## EXERCISE PROMPT
Could you set down exactly the lines in the records below between the line holding "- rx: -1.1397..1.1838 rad" and the line holding "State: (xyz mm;", inclusive?

Data records
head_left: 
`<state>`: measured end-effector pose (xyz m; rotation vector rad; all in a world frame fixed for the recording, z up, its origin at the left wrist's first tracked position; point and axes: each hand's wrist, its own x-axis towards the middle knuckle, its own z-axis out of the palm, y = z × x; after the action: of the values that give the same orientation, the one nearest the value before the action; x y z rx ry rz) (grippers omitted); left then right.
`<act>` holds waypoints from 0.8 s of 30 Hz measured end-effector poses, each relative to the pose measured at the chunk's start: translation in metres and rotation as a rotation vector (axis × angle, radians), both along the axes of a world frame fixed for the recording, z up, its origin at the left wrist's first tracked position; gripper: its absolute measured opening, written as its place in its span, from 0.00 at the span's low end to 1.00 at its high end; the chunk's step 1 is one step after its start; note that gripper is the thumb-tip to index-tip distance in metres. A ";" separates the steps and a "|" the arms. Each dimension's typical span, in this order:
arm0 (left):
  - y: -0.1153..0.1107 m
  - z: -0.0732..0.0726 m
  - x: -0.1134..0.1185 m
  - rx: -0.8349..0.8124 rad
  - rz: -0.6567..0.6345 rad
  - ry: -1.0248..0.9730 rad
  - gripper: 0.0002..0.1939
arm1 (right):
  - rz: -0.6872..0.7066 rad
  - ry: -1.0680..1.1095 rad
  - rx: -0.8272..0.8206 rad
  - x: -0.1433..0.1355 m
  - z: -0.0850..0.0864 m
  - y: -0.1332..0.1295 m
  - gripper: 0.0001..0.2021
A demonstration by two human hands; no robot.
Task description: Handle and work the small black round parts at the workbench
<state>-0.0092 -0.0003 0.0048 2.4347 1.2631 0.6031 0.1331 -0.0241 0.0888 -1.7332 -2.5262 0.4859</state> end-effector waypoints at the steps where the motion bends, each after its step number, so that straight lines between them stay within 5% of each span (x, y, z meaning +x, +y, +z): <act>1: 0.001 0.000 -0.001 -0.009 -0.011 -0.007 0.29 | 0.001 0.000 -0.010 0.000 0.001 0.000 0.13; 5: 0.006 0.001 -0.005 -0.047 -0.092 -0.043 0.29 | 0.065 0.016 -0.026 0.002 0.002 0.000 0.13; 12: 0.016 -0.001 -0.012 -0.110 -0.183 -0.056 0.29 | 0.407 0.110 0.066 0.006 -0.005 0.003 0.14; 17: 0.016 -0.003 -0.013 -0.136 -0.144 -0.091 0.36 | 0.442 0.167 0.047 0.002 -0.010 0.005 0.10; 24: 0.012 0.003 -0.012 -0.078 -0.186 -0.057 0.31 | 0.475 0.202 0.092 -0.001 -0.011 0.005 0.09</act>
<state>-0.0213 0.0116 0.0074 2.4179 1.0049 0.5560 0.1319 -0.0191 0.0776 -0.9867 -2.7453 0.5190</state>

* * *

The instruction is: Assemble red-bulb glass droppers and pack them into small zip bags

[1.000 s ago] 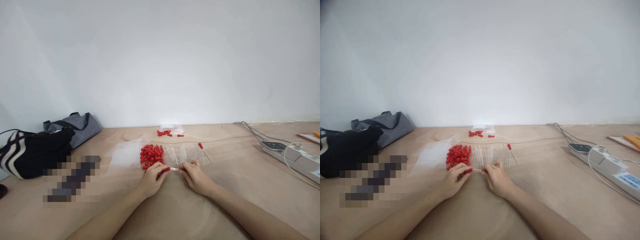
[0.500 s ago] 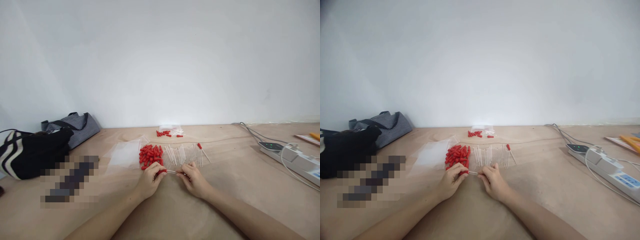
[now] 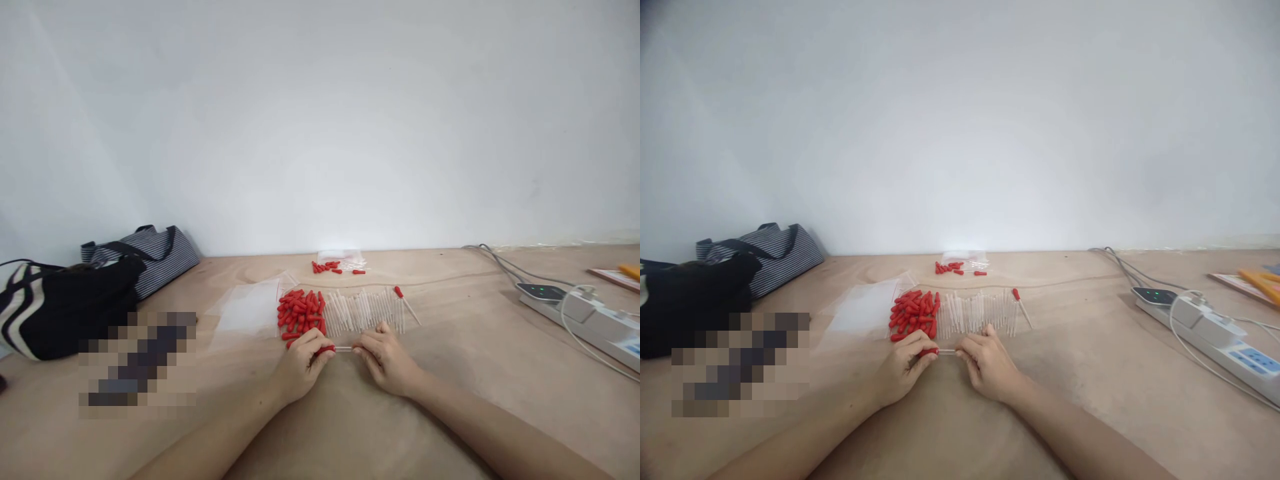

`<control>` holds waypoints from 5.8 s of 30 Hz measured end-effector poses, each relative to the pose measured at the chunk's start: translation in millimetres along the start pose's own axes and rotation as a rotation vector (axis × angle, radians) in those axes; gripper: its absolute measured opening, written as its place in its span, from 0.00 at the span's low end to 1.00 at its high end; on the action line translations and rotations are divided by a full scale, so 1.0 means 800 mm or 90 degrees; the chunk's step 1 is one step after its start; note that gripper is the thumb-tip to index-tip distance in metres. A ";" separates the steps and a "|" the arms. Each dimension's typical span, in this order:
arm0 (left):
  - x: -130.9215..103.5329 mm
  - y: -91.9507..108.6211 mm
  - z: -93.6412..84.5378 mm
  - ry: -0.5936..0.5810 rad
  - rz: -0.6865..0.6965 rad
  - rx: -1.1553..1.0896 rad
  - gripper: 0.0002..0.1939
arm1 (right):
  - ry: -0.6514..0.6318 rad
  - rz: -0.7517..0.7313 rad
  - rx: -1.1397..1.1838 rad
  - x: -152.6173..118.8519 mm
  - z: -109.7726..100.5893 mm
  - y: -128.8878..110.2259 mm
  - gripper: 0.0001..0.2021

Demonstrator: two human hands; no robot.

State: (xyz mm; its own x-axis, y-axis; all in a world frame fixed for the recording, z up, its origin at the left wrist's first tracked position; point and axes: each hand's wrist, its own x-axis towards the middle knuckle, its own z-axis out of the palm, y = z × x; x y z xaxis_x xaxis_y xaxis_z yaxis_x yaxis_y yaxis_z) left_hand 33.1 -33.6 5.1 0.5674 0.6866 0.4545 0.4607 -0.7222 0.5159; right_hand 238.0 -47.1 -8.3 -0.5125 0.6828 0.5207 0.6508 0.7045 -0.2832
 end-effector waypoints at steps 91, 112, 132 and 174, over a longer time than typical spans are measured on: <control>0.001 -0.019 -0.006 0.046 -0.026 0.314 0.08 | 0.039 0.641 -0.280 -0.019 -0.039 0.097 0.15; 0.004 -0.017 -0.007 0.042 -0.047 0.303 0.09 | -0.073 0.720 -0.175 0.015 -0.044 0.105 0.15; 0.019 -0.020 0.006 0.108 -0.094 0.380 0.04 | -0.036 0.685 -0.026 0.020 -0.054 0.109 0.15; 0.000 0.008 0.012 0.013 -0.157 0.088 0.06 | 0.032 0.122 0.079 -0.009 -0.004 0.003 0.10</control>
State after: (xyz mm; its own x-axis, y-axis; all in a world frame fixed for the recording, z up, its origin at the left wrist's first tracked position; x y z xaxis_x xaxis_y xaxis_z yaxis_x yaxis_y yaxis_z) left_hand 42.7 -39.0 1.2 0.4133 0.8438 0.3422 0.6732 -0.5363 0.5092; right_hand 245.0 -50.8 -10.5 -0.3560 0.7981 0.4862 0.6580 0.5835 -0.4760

## SOLUTION TO THIS PROBLEM
  - rx: -1.1397..1.1838 rad
  - x: -152.6173..118.8519 mm
  - z: -109.7726..100.5893 mm
  - y: -128.8878..110.2259 mm
  - gripper: 0.0001..0.2021

Demonstrator: two human hands; no robot.

State: (xyz mm; its own x-axis, y-axis; all in a world frame fixed for the recording, z up, its origin at the left wrist's first tracked position; point and axes: each hand's wrist, its own x-axis towards the middle knuckle, its own z-axis out of the palm, y = z × x; x y z xaxis_x xaxis_y xaxis_z yaxis_x yaxis_y yaxis_z) left_hand 33.1 -33.6 5.1 0.5674 0.6866 0.4545 0.4607 -0.7222 0.5159; right_hand 238.0 -47.1 -8.3 -0.5125 0.6828 0.5207 0.6508 0.7045 -0.2832

No further output is required.